- [WORK TASK]: All lines from the one that has "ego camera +" onward to the end of the records below are to be returned exactly; pictures are to be skipped.

INFORMATION SHOWN below:

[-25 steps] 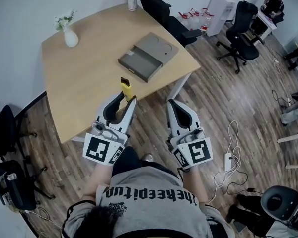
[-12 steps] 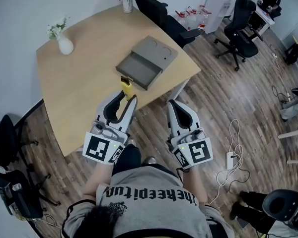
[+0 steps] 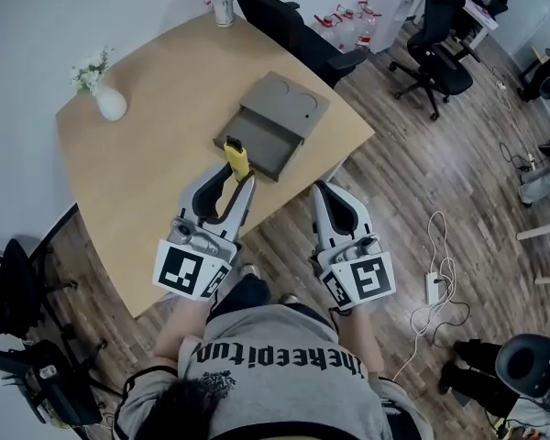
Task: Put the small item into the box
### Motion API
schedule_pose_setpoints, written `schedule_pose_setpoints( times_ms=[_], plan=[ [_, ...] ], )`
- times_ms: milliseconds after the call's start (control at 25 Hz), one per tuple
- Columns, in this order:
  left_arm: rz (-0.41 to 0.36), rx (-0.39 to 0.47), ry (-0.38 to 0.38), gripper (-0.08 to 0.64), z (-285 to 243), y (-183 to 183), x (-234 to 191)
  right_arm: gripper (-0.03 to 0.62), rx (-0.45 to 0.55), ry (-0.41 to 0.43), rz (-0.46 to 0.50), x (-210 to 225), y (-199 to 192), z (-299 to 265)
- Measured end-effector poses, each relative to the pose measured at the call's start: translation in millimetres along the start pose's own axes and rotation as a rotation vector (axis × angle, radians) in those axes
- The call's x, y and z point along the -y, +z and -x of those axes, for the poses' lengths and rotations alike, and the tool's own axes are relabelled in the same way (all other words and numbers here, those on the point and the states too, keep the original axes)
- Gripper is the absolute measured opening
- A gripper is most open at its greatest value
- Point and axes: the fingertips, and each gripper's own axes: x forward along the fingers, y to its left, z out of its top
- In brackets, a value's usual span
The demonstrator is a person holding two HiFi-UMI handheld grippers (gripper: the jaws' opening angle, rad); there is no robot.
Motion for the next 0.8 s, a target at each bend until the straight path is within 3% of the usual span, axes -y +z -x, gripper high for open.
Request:
schedule_pose_setpoints(
  times_ms=[800],
  plan=[
    [0.044, -0.007, -0.181, 0.118, -47.4, -23.8, -73.1, 0.006, -0.001, -0.161, 0.006, 9.3, -13.2, -69.9]
  ],
)
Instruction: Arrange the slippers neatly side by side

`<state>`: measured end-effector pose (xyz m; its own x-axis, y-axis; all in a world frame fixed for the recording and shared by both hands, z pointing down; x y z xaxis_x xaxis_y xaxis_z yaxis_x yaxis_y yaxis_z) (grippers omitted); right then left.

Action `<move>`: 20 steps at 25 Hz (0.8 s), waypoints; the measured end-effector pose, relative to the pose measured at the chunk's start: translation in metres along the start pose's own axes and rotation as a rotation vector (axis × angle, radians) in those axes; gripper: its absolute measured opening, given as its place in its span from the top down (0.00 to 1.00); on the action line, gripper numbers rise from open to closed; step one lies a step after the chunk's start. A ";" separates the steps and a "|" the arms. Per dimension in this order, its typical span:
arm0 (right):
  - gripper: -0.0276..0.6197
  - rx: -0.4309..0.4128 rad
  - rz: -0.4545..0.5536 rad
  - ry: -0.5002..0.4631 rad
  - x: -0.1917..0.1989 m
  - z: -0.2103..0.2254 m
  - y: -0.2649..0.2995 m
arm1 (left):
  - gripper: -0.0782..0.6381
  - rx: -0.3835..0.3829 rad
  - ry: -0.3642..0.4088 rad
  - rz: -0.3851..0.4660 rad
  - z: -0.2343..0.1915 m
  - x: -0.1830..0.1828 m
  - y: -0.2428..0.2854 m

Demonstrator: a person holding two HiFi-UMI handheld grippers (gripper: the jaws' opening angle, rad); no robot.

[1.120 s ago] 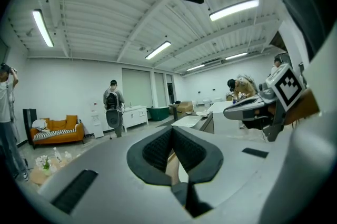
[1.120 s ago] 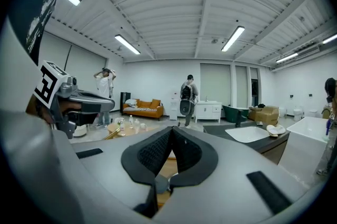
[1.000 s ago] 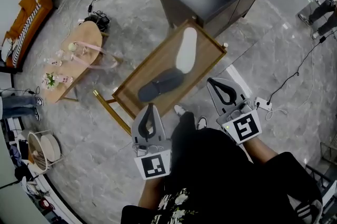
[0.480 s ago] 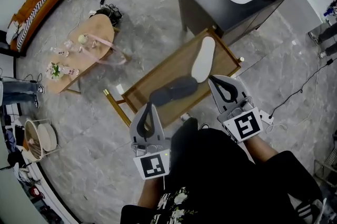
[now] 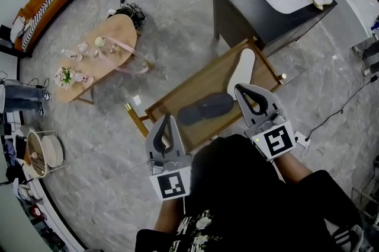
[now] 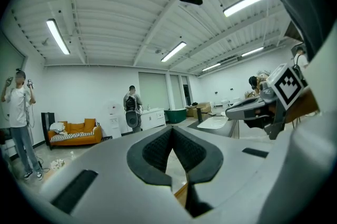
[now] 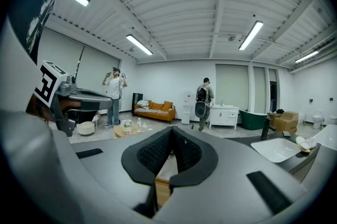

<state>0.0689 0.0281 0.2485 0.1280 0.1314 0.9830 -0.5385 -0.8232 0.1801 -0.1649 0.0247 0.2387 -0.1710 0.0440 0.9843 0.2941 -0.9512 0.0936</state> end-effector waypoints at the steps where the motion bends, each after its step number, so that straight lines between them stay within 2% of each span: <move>1: 0.96 0.000 0.003 -0.003 -0.001 0.000 0.003 | 0.89 -0.005 0.002 0.002 -0.002 0.001 0.002; 6: 0.96 -0.017 -0.008 -0.029 0.002 0.012 0.007 | 0.89 -0.024 0.057 -0.013 -0.002 0.002 0.004; 9: 0.96 -0.044 -0.013 -0.027 0.002 0.017 0.014 | 0.89 -0.052 0.045 -0.030 -0.003 0.002 0.004; 13: 0.96 -0.127 -0.008 -0.038 -0.001 0.021 0.030 | 0.89 -0.132 0.041 -0.033 -0.006 0.001 0.004; 16: 0.96 -0.191 -0.010 -0.052 -0.005 0.026 0.040 | 0.89 -0.195 0.007 -0.037 -0.002 -0.002 0.006; 20: 0.96 -0.263 0.006 -0.060 -0.014 0.035 0.050 | 0.89 -0.251 -0.001 -0.047 0.006 -0.008 0.007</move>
<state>0.0688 -0.0343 0.2423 0.1690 0.0878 0.9817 -0.7360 -0.6513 0.1849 -0.1558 0.0198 0.2325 -0.1781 0.0899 0.9799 0.0433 -0.9941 0.0990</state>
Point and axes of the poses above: the fingertips, and each gripper's own axes: y forward along the fingers, z to its right, x out of its underside, the point moved 7 cm from there along -y, backward along the fingers, and after that the axes turned 12 degrees about -x, right-handed, at the moved point
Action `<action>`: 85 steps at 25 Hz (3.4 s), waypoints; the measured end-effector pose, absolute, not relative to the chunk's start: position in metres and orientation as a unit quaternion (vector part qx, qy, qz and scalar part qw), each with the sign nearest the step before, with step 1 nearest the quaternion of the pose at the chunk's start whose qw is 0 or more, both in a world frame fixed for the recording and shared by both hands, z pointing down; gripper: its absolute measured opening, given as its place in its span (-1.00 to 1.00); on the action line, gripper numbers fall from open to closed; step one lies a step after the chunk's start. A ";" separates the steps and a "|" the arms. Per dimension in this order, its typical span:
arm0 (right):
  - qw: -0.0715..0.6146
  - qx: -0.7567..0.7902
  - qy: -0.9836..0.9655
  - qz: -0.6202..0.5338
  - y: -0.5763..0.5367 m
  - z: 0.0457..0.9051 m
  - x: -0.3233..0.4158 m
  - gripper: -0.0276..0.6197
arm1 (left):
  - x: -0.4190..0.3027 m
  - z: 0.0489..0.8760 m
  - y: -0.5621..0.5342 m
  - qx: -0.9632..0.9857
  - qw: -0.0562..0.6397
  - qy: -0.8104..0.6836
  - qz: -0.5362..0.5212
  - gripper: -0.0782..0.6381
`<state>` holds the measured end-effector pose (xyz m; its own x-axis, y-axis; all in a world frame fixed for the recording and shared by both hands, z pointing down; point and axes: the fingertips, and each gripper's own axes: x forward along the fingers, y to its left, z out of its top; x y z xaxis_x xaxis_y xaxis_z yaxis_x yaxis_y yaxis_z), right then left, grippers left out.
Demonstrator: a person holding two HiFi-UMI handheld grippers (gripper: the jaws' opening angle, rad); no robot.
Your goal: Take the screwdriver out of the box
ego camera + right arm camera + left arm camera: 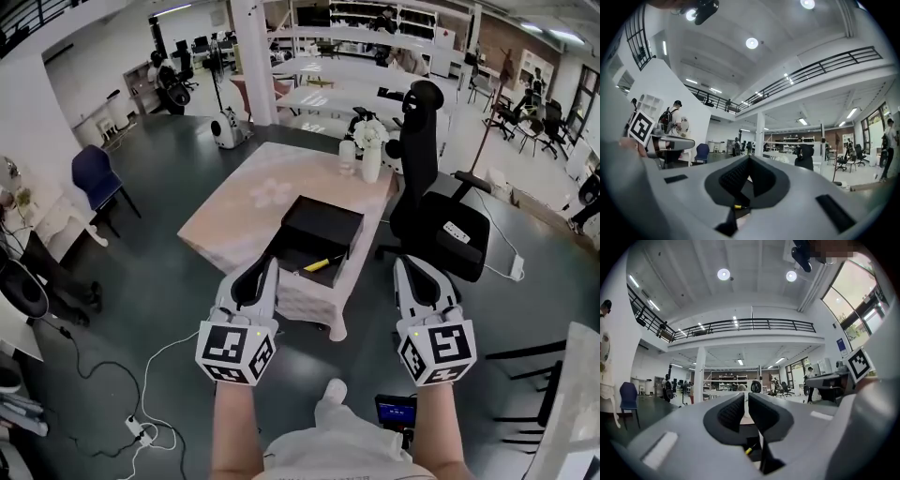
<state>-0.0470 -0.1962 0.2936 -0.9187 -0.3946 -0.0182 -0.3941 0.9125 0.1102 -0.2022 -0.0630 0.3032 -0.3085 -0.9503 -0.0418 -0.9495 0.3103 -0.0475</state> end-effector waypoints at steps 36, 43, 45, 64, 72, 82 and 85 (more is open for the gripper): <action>0.059 0.336 -0.939 -0.031 -0.337 0.331 -0.101 -0.90 | -0.295 0.417 -0.251 -0.719 -0.112 0.680 -0.090 0.85; 0.090 0.374 -0.923 -0.005 -0.340 0.360 -0.101 -0.90 | -0.288 0.489 -0.263 -0.753 -0.226 0.603 -0.135 0.84; 0.097 0.380 -0.920 0.000 -0.340 0.367 -0.102 -0.90 | -0.285 0.508 -0.263 -0.757 -0.252 0.584 -0.151 0.83; 0.138 0.417 -0.898 0.030 -0.339 0.407 -0.087 -0.90 | -0.249 0.623 -0.268 -0.749 -0.373 0.390 -0.384 0.22; 0.145 0.428 -0.891 0.044 -0.347 0.419 -0.080 -0.90 | -0.251 0.650 -0.276 -0.715 -0.389 0.368 -0.449 0.15; 0.149 0.442 -0.884 0.043 -0.357 0.418 -0.066 -0.90 | -0.257 0.675 -0.282 -0.690 -0.361 0.397 -0.486 -0.18; 0.150 0.443 -0.883 0.041 -0.357 0.417 -0.065 -0.90 | -0.256 0.672 -0.282 -0.698 -0.361 0.394 -0.477 -0.39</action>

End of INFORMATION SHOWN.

- [SOLUTION FOR THIS PROBLEM]:
ego camera + right arm camera + left arm camera: 
<state>-0.0470 -0.1962 0.2936 -0.9187 -0.3946 -0.0182 -0.3941 0.9125 0.1102 -0.2022 -0.0630 0.3032 -0.3085 -0.9503 -0.0418 -0.9495 0.3103 -0.0475</state> end-effector waypoints at steps 36, 43, 45, 64, 72, 82 and 85 (more is open for the gripper): <action>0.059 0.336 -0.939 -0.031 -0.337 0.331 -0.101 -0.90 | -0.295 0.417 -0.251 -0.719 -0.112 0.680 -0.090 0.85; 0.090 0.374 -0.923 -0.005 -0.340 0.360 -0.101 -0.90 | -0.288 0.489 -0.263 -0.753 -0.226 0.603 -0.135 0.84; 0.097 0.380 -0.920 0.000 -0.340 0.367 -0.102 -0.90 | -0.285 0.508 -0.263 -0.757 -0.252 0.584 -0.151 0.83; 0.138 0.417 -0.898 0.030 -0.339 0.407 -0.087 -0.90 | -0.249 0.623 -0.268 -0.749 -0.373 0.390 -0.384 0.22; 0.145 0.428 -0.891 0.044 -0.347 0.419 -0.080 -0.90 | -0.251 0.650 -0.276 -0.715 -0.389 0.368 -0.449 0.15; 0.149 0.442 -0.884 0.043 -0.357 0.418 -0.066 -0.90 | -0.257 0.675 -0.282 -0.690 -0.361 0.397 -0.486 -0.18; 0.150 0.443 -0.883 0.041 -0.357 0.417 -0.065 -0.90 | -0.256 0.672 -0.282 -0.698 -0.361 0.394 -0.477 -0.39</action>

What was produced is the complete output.